À l’approche des grandes échéances internationales, notamment les éliminatoires pour la Coupe du Monde 2026, les classements de la FIFA et de la Confédération Africaine de Football (CAF) s’imposent comme des baromètres cruciaux. Pour la Guinée, ces indicateurs révèlent un bilan contrasté : si les efforts du Syli National sont réels, les défis pour s’imposer durablement sur les scènes continentale et mondiale demeurent de taille. Entre ambitions de qualification et performances en compétitions officielles, la trajectoire guinéenne en ce début d’année 2026 capte toute l’attention des observateurs.
Le dernier classement FIFA du 19 janvier 2026 témoigne de la vitalité du football africain au lendemain de la CAN 2025. Le continent brille au sommet : le Maroc atteint une historique 8ᵉ place mondiale, tandis que le Sénégal, sacré champion d’Afrique, se hisse au 12ᵉ rang.
Dans cette hiérarchie, la Guinée occupe actuellement la 80ᵉ position mondiale, ce qui la place aux alentours du 15ᵉ rang africain. Ce positionnement est la conséquence directe de résultats en dents de scie, notamment lors des éliminatoires mondiaux où le Syli a alterné le bon et le moins bon face à des adversaires comme l’Algérie ou l’Ouganda.
Le parcours de la Guinée dans ces éliminatoires reste marqué par une certaine irrégularité. Des points précieux ont été perdus, notamment lors d’un match nul inattendu contre la Somalie et d’un déplacement périlleux en Ouganda. Ces performances pèsent lourd sur le coefficient FIFA de la sélection et compliquent ses chances de qualification directe.
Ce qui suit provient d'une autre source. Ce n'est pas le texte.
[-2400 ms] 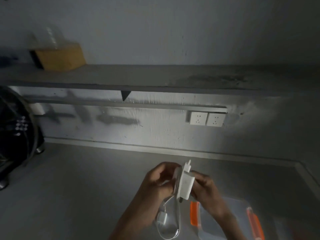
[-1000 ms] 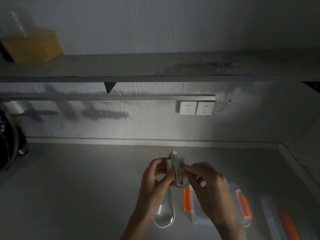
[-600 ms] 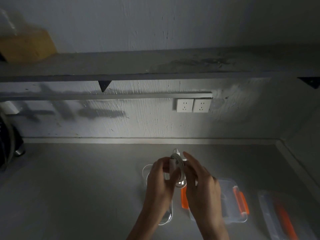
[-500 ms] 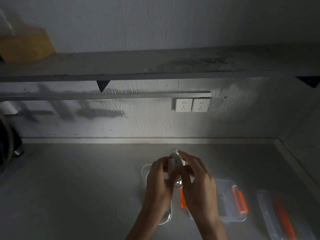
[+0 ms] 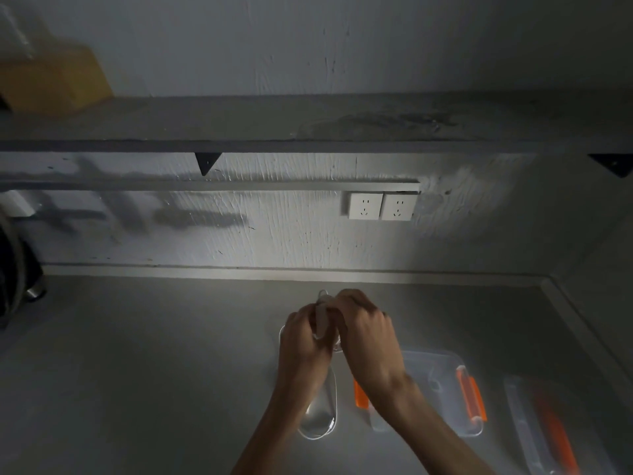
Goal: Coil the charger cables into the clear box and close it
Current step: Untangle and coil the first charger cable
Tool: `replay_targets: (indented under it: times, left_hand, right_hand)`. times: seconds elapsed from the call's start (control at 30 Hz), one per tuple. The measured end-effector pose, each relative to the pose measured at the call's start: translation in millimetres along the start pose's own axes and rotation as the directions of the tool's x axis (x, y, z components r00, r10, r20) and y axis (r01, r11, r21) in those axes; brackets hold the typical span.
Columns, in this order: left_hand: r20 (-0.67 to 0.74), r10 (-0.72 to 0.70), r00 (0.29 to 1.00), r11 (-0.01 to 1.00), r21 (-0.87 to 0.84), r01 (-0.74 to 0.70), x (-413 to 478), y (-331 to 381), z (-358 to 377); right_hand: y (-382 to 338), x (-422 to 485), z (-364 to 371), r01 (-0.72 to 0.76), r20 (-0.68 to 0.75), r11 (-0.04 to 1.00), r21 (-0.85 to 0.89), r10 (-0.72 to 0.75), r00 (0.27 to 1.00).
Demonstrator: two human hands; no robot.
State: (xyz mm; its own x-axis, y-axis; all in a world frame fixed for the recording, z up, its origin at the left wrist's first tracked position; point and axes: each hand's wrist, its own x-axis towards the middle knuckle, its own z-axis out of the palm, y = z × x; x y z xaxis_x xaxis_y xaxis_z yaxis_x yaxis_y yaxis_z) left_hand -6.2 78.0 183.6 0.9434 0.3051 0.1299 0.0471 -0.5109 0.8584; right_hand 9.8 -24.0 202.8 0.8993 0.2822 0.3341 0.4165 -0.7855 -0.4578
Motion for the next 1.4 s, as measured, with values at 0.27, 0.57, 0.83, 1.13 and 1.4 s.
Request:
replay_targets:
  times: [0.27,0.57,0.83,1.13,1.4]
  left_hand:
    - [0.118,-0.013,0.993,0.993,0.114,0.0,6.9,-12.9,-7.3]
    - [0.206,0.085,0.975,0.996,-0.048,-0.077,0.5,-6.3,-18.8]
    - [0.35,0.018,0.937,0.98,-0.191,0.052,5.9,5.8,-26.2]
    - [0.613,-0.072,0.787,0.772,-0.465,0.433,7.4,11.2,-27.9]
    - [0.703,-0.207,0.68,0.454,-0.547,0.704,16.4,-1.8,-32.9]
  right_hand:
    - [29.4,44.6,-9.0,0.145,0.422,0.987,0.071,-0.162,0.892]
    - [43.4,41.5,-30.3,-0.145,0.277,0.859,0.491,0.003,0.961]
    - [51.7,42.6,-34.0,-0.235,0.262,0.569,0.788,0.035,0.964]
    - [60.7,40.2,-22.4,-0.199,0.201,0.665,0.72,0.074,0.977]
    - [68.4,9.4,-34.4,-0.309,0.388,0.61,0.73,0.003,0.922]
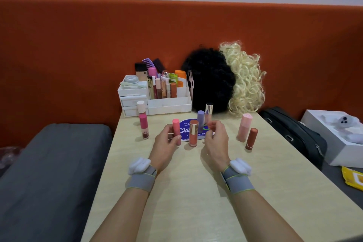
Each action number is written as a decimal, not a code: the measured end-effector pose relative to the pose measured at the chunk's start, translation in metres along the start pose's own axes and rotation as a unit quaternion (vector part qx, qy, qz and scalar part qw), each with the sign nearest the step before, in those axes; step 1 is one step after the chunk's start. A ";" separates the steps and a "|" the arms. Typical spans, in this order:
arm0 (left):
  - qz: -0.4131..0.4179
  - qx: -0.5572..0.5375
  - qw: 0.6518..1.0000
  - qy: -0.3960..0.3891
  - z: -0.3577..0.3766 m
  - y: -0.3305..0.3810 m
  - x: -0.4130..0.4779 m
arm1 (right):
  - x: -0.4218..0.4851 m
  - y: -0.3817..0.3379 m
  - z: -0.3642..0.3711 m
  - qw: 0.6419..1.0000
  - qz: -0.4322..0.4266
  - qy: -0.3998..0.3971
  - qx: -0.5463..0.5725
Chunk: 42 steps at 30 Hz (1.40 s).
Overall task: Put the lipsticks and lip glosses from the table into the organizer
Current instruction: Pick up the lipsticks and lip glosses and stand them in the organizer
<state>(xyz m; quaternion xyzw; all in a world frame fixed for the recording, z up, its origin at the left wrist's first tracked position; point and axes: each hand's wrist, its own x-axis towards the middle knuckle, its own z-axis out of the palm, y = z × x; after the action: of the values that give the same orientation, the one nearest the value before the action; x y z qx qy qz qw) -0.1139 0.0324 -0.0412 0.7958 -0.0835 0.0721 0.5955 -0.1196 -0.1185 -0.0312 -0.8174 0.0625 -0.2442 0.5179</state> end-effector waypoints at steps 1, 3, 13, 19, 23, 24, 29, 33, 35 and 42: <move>0.000 -0.001 1.000 0.002 -0.001 0.000 0.000 | 0.000 0.000 0.000 1.000 -0.002 0.000 -0.002; 0.001 -0.003 1.000 0.006 -0.001 0.001 0.000 | 0.000 0.000 -0.001 1.000 -0.007 0.005 -0.012; 0.004 -0.018 0.999 0.033 0.000 0.008 0.001 | 0.031 -0.029 -0.033 0.983 -0.068 -0.007 -0.172; -0.020 -0.045 0.998 0.045 -0.001 0.008 0.001 | 0.067 -0.038 -0.067 0.912 0.028 -0.028 -0.408; -0.017 -0.042 0.998 0.047 0.000 0.006 0.002 | 0.078 -0.036 -0.077 0.877 0.172 -0.089 -0.439; -0.017 -0.041 0.998 0.047 0.000 0.005 0.003 | 0.079 -0.035 -0.079 0.881 0.163 -0.104 -0.432; -0.028 -0.031 0.998 0.047 0.000 0.001 0.006 | 0.078 -0.035 -0.084 0.885 0.136 -0.154 -0.419; -0.025 -0.042 0.997 0.054 -0.001 -0.001 0.007 | 0.080 -0.047 -0.087 0.887 0.163 -0.172 -0.397; -0.020 -0.035 0.997 0.064 -0.002 -0.002 0.006 | 0.084 -0.051 -0.092 0.890 0.154 -0.168 -0.395; 0.035 -0.043 0.996 0.068 -0.005 0.025 0.015 | 0.099 -0.076 -0.104 0.922 0.044 -0.162 -0.348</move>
<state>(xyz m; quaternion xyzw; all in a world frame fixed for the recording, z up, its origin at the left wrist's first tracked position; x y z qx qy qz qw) -0.1044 0.0295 -0.0128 0.7595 -0.0739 0.1433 0.6302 -0.0925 -0.2041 0.1045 -0.9710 0.0947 -0.0487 0.2139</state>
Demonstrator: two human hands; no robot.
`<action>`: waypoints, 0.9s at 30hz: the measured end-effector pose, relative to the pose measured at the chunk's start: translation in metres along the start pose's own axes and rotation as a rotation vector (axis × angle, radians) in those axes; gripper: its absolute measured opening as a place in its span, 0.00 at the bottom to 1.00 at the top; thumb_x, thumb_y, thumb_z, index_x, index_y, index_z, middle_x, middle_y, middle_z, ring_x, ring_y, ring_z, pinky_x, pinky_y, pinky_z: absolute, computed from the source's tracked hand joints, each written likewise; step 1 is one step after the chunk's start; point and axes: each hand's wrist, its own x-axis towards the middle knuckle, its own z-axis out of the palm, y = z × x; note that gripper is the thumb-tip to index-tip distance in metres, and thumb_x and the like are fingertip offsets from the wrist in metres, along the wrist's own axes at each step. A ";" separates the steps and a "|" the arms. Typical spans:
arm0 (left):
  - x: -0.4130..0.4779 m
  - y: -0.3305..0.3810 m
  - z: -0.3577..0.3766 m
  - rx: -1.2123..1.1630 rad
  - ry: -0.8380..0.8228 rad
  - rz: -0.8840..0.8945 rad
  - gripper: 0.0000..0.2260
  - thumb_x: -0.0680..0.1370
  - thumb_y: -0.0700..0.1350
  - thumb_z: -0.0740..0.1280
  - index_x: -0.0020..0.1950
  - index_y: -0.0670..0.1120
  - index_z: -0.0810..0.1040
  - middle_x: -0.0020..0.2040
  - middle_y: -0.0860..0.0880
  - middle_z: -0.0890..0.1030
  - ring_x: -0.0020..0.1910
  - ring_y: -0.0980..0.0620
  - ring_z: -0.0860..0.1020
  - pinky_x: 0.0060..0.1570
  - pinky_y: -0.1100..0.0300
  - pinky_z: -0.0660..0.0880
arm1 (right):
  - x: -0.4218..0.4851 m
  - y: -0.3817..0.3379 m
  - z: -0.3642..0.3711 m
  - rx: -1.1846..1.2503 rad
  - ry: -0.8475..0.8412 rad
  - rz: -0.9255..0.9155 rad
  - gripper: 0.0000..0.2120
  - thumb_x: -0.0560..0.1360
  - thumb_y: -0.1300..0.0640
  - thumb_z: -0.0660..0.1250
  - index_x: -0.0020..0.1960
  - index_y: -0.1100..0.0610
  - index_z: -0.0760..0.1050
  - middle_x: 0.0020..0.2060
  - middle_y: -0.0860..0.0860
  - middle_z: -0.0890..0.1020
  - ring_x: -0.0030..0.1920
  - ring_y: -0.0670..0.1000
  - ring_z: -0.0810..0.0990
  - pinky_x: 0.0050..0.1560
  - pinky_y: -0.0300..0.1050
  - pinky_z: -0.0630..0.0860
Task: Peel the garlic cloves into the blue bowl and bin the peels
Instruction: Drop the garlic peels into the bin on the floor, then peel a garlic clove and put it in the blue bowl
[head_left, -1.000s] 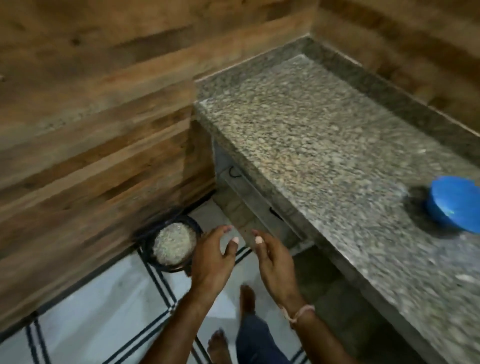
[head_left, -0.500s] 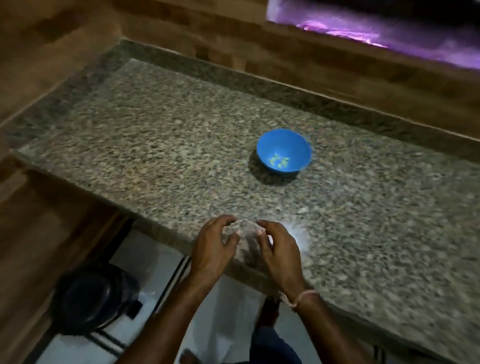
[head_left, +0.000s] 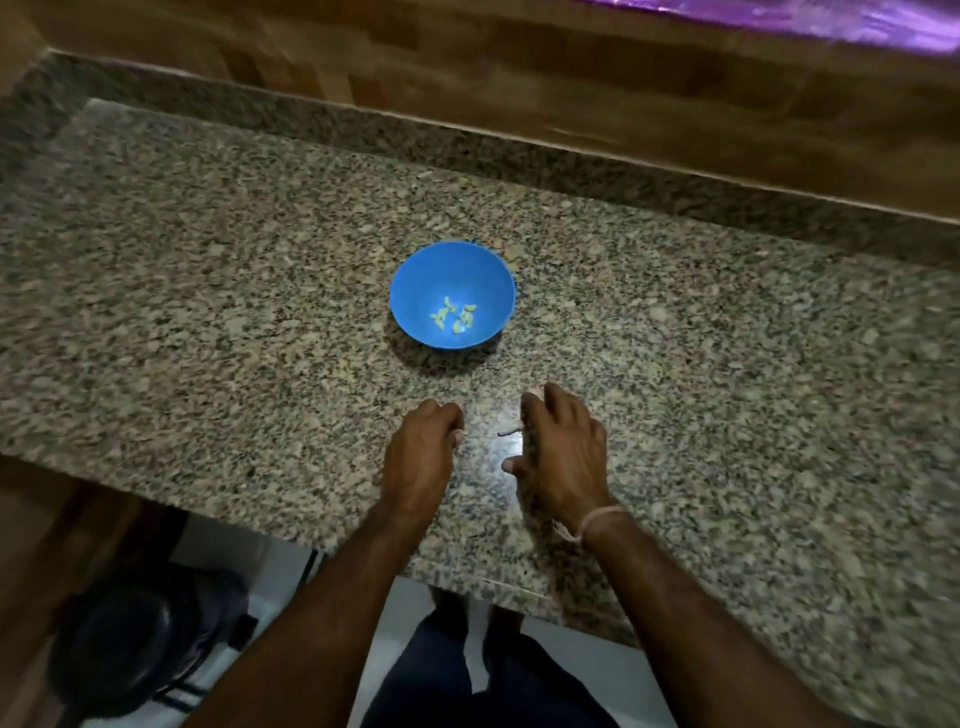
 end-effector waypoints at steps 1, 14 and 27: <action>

Pourtant, le potentiel est là. La CAF souligne régulièrement la qualité du vivier guinéen, mais pour grimper dans la hiérarchie, le secret réside dans la victoire contre des nations mieux classées. Chaque fenêtre internationale est désormais une finale en soi : gagner des points face à des cadors africains est l’unique levier pour améliorer le « ranking » et obtenir un meilleur statut lors des prochains tirages au sort.
En définitive, la situation de la Guinée en 2026 reflète un football en quête de stabilité. Si le talent individuel ne manque pas, la gestion des moments clés et la régularité des performances collectives restent les axes de progression majeurs. Les mois à venir seront déterminants : la capacité du Syli National à hausser son niveau de jeu lors des éliminatoires de la Coupe du Monde définira sa crédibilité et sa place sur l’échiquier mondial pour les années à venir.